I am having a problem with a superimposed profile i created. I have an existing channel alignment and an existing channel invert (thalweg) profile. We are proposing a new channel right beside the old channel, as I am in natural stream restoration. So basically I have two profiles, an existing channel invert profile, and an existing ground profile for the proposed channel; I am superimposing the proposed existing ground profile to the existing channel invert profile. The parent profile of the proposed existing ground looks fine, but when i superimopose it, it seems to want to look screwy and double back over itself.
I have attached a screen shot of what it looks like.I am working in C3D 2012
Any feedback would be greatly appreciated!
-Josh
Josh
I am working on a natural channel design, also I am having the same problem with me superimposed profile.

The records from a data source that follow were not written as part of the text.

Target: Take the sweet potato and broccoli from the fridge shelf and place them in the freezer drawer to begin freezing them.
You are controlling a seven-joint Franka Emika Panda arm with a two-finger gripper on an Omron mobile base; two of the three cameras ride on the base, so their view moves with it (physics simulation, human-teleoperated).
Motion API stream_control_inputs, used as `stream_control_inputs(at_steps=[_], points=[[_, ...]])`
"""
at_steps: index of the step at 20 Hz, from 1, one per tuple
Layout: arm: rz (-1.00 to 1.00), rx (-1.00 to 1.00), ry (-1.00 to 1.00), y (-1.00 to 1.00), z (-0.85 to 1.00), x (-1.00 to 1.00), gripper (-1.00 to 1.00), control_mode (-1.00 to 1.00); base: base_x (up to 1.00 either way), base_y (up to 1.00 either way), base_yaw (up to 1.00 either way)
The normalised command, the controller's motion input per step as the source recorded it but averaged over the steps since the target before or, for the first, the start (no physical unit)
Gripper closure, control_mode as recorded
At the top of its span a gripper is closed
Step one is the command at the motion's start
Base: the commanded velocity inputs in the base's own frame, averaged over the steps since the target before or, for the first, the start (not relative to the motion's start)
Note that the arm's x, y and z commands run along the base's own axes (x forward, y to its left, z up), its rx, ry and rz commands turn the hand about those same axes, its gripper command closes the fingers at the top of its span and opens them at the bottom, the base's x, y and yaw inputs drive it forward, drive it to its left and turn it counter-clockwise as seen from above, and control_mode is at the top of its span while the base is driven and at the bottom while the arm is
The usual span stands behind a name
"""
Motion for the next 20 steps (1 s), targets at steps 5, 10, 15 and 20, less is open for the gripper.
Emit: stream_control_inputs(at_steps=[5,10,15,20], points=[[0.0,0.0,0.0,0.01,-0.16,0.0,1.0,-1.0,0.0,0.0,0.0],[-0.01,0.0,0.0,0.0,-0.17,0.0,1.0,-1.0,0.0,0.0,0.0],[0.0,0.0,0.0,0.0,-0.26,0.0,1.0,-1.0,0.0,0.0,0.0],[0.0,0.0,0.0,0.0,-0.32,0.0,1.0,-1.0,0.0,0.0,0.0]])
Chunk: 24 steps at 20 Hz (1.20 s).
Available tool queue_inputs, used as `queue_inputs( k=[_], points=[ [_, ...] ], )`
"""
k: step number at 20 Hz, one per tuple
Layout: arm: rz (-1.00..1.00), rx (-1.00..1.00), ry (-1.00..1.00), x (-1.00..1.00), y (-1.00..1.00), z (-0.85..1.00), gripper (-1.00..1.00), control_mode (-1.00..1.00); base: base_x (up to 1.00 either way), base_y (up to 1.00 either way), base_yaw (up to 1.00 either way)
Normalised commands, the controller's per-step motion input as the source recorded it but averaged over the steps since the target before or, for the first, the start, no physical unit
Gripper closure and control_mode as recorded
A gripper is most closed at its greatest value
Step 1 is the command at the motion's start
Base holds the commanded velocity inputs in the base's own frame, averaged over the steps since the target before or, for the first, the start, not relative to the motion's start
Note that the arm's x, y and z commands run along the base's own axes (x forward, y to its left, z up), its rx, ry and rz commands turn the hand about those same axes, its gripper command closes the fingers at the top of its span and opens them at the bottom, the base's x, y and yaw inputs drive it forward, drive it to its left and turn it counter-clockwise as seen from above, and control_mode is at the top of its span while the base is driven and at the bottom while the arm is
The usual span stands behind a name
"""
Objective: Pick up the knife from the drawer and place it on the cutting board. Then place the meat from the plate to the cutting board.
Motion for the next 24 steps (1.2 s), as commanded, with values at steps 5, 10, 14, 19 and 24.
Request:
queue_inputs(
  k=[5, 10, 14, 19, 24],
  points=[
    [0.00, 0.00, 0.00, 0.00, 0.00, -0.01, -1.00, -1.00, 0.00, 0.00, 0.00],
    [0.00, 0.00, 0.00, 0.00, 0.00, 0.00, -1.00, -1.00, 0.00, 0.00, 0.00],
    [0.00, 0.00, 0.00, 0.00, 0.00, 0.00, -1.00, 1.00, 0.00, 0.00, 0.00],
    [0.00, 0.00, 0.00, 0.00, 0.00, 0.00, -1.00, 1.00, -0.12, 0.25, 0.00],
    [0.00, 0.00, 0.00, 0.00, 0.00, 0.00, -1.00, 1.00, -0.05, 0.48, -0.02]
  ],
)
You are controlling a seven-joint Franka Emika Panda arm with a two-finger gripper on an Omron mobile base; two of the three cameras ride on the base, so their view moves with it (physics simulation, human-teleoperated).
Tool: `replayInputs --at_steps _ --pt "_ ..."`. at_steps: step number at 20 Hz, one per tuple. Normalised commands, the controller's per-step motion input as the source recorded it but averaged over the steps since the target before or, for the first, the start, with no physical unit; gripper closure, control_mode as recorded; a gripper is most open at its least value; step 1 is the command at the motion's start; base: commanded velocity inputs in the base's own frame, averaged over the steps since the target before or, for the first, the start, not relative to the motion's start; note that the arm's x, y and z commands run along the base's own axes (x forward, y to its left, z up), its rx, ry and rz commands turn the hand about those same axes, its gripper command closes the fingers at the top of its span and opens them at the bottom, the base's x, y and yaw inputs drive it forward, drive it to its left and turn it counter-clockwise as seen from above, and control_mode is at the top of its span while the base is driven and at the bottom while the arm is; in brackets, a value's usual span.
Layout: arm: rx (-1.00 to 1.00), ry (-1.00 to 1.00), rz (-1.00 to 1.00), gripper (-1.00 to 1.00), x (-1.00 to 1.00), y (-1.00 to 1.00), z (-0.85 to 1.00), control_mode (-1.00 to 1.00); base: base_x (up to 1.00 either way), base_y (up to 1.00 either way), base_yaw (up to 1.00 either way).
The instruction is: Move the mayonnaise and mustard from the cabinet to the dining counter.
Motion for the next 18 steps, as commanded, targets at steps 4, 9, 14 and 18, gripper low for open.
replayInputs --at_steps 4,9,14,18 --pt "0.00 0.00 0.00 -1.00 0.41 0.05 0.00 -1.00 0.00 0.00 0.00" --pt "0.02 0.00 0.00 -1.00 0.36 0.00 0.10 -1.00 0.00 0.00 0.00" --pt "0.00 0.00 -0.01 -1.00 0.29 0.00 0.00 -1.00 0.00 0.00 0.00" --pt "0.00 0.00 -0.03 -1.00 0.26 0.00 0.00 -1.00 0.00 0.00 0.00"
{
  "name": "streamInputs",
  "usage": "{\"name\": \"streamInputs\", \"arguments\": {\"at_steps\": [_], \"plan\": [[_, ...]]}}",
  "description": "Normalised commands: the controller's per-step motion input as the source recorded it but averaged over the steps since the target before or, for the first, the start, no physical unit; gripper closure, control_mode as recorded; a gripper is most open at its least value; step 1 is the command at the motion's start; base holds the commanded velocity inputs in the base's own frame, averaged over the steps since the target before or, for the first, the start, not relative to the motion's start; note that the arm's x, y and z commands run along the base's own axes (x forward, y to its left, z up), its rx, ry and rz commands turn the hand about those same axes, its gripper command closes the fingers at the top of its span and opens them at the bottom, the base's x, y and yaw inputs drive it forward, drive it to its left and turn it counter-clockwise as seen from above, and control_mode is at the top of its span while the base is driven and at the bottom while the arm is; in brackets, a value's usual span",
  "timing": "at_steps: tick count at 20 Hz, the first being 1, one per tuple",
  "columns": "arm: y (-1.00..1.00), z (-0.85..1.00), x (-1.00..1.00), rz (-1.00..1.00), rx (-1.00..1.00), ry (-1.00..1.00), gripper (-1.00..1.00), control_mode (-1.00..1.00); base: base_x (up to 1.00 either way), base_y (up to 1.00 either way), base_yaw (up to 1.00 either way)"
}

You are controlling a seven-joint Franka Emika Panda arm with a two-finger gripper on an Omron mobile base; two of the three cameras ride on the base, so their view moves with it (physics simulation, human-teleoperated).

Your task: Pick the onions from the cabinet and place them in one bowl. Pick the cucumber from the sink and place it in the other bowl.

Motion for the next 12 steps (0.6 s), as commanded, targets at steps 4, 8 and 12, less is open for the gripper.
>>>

Did you find a fix for this?
Thanks
Jeremy
Can you provide an image of the alignments and identify whick one is the main and which one is being superimposed? From my experience, the "double back" effect occurs when the source alignment / profile has a different orientation that the superimposed profile.
The main profile is the stationed 'cyan' centerline of the creek. The source profiles are the left bank and right bank.
Thanks
This is an old unresolved bug in the software. When it creates a superimposed profile it always starts at the low chainage point on the source alignment and searches for the adjacent location on the destination alignment. Once it finds that station it takes the source elevation and applies it to the destination profile view.
The problem is that the search goes from the source point out to infinity, so instead of getting the elevation of the nearest point from the source profile you get multiple criss-crossing lines from many locations along the source. The only way to fix it is to limit the source station range.
I'm using civil 3D 2014 and this is also the problem I am having. I'm leading a large BRT project and there is only one segment where the CL alignment is turning on itself but in severall places. As a result I have this same issue where my superimposed profiles are freaking out and displaying zigzagged trying to project to perpendicular the the CL alignment but also to points perpendicular between the CL to itself. Anybody know a work around? You will be my hero!!! 😄
@sboon wrote:This is an old unresolved bug in the software. When it creates a superimposed profile it always starts at the low chainage point on the source alignment and searches for the adjacent location on the destination alignment. Once it finds that station it takes the source elevation and applies it to the destination profile view.
The problem is that the search goes from the source point out to infinity, so instead of getting the elevation of the nearest point from the source profile you get multiple criss-crossing lines from many locations along the source. The only way to fix it is to limit the source station range.
I know this is old, but I wanted to post and say this solved my issue. Turns out the "infinity search", as I now call it, was happening at the end. I have four separate profiles in series, and the superimposed profile was showing up in only the first one. I do have a primary alignment that doubles back a bit near the end, and as soon as I figured out the spot to limit the superimposed profile it worked properly.